There were further destructive wars for much of the 18th century, but 1748 probably marked the end of the most deadly of them all for Alsace.

Many villages were left depopulated and were subsequently resettled by migrants from Switzerland, higher up the river Rhine or from other parts of France which emerged from the war in possession of most of the major towns and cities in Alsace, and controlled the whole province by the time of Louis XIV’s death in 1715.

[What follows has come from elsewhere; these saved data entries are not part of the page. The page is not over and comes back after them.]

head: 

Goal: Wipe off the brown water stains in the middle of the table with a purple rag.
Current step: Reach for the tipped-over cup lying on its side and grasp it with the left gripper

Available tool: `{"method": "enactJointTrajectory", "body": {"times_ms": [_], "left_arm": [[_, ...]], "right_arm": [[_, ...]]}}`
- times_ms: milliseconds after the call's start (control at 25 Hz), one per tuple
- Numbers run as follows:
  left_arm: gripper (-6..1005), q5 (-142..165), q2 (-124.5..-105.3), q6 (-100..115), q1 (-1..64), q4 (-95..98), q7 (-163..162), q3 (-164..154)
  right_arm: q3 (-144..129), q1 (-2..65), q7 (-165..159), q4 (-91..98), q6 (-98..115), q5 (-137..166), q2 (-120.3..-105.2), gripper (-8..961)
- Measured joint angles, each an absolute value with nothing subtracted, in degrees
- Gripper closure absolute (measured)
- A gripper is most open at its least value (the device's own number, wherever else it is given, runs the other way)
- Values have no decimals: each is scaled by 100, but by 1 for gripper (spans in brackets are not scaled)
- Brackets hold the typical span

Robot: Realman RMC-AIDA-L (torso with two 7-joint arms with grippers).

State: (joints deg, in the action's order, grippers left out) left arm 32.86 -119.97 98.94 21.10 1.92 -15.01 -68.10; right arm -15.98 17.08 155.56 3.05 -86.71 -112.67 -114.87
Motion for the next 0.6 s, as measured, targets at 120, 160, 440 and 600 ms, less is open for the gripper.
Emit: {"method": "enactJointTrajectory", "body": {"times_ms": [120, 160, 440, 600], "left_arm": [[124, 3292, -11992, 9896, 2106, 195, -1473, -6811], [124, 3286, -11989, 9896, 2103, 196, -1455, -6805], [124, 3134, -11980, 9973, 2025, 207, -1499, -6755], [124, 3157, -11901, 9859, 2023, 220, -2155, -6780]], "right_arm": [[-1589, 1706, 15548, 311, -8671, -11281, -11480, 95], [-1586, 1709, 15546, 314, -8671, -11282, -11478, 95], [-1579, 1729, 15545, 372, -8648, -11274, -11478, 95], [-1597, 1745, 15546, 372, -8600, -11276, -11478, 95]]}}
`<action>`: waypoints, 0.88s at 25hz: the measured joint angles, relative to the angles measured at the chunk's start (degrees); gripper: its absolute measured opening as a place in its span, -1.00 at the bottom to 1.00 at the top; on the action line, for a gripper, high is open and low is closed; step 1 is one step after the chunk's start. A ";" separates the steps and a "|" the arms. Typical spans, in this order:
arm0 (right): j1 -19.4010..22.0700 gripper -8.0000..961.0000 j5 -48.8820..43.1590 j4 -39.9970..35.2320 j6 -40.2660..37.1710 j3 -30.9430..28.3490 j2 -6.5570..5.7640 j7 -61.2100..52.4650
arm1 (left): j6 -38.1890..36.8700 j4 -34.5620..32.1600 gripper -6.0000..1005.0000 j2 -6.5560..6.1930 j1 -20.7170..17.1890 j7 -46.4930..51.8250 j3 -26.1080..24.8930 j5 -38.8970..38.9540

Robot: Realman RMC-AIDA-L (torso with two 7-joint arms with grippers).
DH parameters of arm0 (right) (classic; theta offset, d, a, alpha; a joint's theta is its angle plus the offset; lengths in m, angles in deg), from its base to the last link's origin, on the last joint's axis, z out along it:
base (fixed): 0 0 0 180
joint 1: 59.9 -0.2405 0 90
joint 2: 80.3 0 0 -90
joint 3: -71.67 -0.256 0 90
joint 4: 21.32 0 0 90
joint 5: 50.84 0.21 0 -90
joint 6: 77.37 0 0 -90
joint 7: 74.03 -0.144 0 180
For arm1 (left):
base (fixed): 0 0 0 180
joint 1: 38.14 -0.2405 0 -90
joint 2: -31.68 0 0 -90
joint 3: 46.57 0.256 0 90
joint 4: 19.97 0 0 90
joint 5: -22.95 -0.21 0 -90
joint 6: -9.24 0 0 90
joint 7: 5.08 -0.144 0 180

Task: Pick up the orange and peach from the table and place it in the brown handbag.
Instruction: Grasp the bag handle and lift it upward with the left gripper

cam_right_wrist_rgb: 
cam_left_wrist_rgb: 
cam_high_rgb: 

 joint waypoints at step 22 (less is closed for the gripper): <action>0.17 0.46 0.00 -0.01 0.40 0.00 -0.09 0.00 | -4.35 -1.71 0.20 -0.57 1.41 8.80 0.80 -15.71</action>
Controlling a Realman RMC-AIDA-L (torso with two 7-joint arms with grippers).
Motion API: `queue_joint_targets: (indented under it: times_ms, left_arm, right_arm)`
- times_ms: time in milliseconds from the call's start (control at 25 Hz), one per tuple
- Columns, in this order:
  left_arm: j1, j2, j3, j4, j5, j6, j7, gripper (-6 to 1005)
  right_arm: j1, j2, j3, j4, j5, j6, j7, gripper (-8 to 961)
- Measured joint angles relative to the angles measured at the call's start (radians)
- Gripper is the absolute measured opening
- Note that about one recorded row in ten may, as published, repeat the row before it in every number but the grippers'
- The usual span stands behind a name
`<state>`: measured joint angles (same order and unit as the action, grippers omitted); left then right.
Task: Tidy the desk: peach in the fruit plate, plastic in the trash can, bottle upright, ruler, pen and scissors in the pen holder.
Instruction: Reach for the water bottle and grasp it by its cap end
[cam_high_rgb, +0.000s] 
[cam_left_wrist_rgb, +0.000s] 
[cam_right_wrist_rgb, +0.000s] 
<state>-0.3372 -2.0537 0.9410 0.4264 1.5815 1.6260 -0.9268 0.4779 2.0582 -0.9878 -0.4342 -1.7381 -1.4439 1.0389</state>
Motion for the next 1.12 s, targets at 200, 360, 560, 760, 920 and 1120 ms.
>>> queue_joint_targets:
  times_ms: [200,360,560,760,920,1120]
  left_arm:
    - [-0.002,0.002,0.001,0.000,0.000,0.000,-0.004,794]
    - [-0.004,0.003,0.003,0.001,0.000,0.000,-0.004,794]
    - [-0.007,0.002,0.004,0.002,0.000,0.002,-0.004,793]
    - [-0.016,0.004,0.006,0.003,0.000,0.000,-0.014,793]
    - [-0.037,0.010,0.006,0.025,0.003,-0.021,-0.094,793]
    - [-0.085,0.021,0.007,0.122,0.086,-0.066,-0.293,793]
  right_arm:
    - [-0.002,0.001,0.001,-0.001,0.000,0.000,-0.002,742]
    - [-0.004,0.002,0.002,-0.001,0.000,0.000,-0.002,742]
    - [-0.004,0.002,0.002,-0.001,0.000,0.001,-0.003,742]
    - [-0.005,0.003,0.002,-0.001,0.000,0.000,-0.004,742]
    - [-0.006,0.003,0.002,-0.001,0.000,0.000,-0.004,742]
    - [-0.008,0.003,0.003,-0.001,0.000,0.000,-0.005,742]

In September 1939 the population of Hoffen was evacuated to Haute Vienne as the government reluctantly planned for another territorial struggle with Germany.

In 1974 the communes of Leiterswiller, Hoffen and Hermerswiller merged.

Hoffen is a typical and charming village with its flowering houses of geraniums, its portals and its wooden balconies.

Hoffen

I like the main square and the old half-timbered town hall, with an elegant wooden gallery on columns.

Next door, I see a majestic lime tree planted during the Revolution.

The town hall in Hoffen

Above: City Hall, Hoffen

By the time I leave Hoffen I find myself feeling worried.

I am still, according to my calculations, three hours’ walking distance from Seltz, and the sun will be setting soon.

I really don’t wish to be walking in darkness in unfamiliar territory and as it seems that my slow ambling at the Fort and in the picturesque hamlets of Hunspach and Hoffen, I decide to chance getting a lift with a driver to Seltz.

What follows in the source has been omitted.